Recorded data Block Start
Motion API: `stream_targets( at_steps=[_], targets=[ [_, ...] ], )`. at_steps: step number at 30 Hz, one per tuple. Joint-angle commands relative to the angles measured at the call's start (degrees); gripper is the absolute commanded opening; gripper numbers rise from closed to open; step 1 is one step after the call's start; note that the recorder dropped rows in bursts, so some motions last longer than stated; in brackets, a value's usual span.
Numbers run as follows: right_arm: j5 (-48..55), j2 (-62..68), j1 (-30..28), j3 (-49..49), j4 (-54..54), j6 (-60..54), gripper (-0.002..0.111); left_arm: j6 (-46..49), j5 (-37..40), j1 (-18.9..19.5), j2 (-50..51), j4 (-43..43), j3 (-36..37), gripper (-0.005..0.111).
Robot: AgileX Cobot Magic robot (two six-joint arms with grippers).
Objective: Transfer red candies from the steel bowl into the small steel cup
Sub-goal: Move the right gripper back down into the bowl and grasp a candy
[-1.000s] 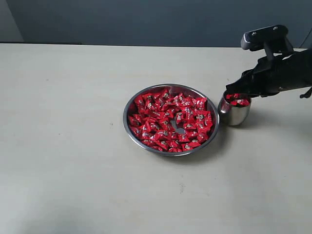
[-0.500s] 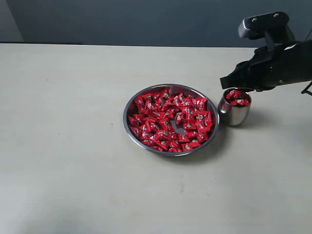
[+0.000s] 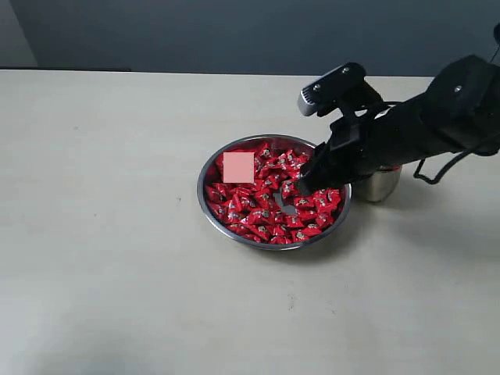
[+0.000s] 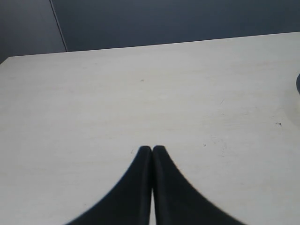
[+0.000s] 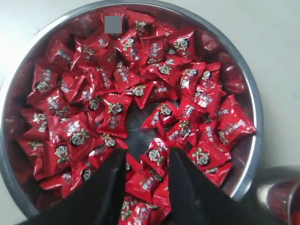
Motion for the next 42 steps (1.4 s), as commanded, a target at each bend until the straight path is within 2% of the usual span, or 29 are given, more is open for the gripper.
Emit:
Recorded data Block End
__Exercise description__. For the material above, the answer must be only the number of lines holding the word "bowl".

__Answer below__. 2